● EXERCISE OBJECTIVE
Return the entries below in their exact form, leaving the pictures out.

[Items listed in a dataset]
• • • • • • •

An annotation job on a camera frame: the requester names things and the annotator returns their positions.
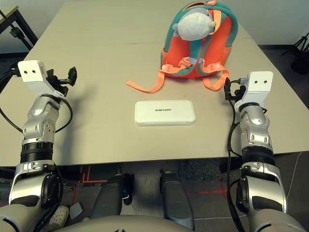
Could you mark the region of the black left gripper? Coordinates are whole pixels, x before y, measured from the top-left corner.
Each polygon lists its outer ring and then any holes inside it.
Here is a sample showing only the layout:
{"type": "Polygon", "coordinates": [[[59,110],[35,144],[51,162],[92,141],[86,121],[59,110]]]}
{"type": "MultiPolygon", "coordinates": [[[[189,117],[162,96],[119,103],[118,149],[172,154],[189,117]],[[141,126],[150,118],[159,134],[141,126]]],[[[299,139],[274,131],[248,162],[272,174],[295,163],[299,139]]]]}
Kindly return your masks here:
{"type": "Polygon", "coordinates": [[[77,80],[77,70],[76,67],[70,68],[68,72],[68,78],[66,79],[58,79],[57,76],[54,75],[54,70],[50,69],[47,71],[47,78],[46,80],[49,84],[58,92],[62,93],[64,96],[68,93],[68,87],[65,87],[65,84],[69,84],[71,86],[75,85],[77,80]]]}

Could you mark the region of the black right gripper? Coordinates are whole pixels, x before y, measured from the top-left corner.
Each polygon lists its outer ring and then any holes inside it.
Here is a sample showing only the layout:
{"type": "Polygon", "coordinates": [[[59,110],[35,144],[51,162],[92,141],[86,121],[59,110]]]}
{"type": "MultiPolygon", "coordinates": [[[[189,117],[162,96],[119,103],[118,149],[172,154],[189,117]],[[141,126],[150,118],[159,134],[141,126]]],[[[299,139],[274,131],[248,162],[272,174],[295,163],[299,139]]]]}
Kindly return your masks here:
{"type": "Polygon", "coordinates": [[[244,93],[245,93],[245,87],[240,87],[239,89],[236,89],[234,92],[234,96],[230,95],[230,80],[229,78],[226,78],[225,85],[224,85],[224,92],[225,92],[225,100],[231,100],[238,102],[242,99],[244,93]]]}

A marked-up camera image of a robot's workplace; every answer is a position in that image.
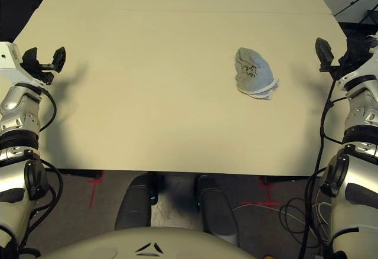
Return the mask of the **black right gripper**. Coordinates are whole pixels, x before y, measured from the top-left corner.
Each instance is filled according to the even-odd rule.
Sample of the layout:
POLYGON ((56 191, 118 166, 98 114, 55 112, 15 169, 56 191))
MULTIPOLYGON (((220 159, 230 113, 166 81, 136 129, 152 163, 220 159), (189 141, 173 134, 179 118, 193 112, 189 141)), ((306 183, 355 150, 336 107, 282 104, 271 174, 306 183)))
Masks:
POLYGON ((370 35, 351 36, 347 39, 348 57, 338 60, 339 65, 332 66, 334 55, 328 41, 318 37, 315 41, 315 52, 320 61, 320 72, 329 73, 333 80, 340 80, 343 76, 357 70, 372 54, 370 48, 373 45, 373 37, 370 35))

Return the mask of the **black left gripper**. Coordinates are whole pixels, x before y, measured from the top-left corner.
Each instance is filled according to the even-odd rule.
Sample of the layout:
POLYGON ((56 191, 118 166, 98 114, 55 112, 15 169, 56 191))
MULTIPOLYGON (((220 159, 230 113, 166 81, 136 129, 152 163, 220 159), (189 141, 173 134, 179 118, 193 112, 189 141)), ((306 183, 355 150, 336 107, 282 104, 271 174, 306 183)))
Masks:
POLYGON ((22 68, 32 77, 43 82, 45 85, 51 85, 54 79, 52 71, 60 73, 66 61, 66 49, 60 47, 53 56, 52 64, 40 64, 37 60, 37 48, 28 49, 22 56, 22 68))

• • • • • • •

● ANSWER BOX
An annotation job on a camera frame: the requester names things and the annotator returns their positions.
Could you mark the region of the black left gripper? Coordinates are whole pixels, x before y, measured from the top-left corner.
Each polygon lists its outer ring and then any holes inside it.
Here is a sample showing only the layout:
{"type": "Polygon", "coordinates": [[[59,110],[35,144],[51,162],[92,141],[86,121],[59,110]]]}
{"type": "MultiPolygon", "coordinates": [[[[189,117],[162,96],[119,103],[118,149],[172,154],[189,117]],[[141,126],[150,118],[159,134],[141,126]]],[[[299,139],[274,131],[248,162],[272,174],[295,163],[299,139]]]]}
Kindly return your masks here:
{"type": "Polygon", "coordinates": [[[77,80],[77,70],[76,67],[70,68],[68,72],[68,78],[66,79],[58,79],[57,76],[54,75],[54,70],[50,69],[47,71],[47,78],[46,80],[49,84],[58,92],[62,93],[64,96],[68,93],[68,87],[65,87],[65,84],[69,84],[71,86],[75,85],[77,80]]]}

Could you mark the region of the black right gripper? Coordinates are whole pixels, x before y, measured from the top-left corner.
Each polygon lists its outer ring and then any holes inside it.
Here is a sample showing only the layout:
{"type": "Polygon", "coordinates": [[[59,110],[35,144],[51,162],[92,141],[86,121],[59,110]]]}
{"type": "MultiPolygon", "coordinates": [[[[189,117],[162,96],[119,103],[118,149],[172,154],[189,117]],[[141,126],[150,118],[159,134],[141,126]]],[[[299,139],[274,131],[248,162],[272,174],[295,163],[299,139]]]]}
Kindly return your masks here:
{"type": "Polygon", "coordinates": [[[244,93],[245,93],[245,87],[240,87],[239,89],[236,89],[234,92],[234,96],[230,95],[230,80],[229,78],[226,78],[225,85],[224,85],[224,92],[225,92],[225,100],[231,100],[238,102],[242,99],[244,93]]]}

A marked-up camera image of a robot's workplace; every answer is a position in that image.
Return the mask of the **black right gripper**. Coordinates are whole pixels, x before y, measured from the top-left corner.
Each instance is filled according to the even-odd rule.
Sample of the layout:
POLYGON ((56 191, 118 166, 98 114, 55 112, 15 169, 56 191))
MULTIPOLYGON (((220 159, 230 113, 166 81, 136 129, 152 163, 220 159), (189 141, 173 134, 179 118, 193 112, 189 141)), ((306 183, 355 150, 336 107, 282 104, 271 174, 306 183)))
Masks:
POLYGON ((370 35, 351 36, 347 39, 348 57, 338 60, 339 65, 332 66, 334 55, 328 41, 318 37, 315 41, 315 52, 320 61, 320 72, 329 73, 333 80, 340 80, 343 76, 357 70, 372 54, 370 48, 373 45, 373 37, 370 35))

Return the mask of the **black left gripper**. Coordinates are whole pixels, x before y, measured from the top-left corner.
Each instance is filled according to the even-odd rule.
Sample of the layout:
POLYGON ((56 191, 118 166, 98 114, 55 112, 15 169, 56 191))
MULTIPOLYGON (((220 159, 230 113, 166 81, 136 129, 152 163, 220 159), (189 141, 173 134, 179 118, 193 112, 189 141)), ((306 183, 355 150, 336 107, 282 104, 271 174, 306 183)))
Masks:
POLYGON ((22 68, 32 77, 43 82, 45 85, 51 85, 54 79, 52 71, 60 73, 66 61, 66 49, 60 47, 53 56, 52 64, 40 64, 37 60, 37 48, 28 49, 22 56, 22 68))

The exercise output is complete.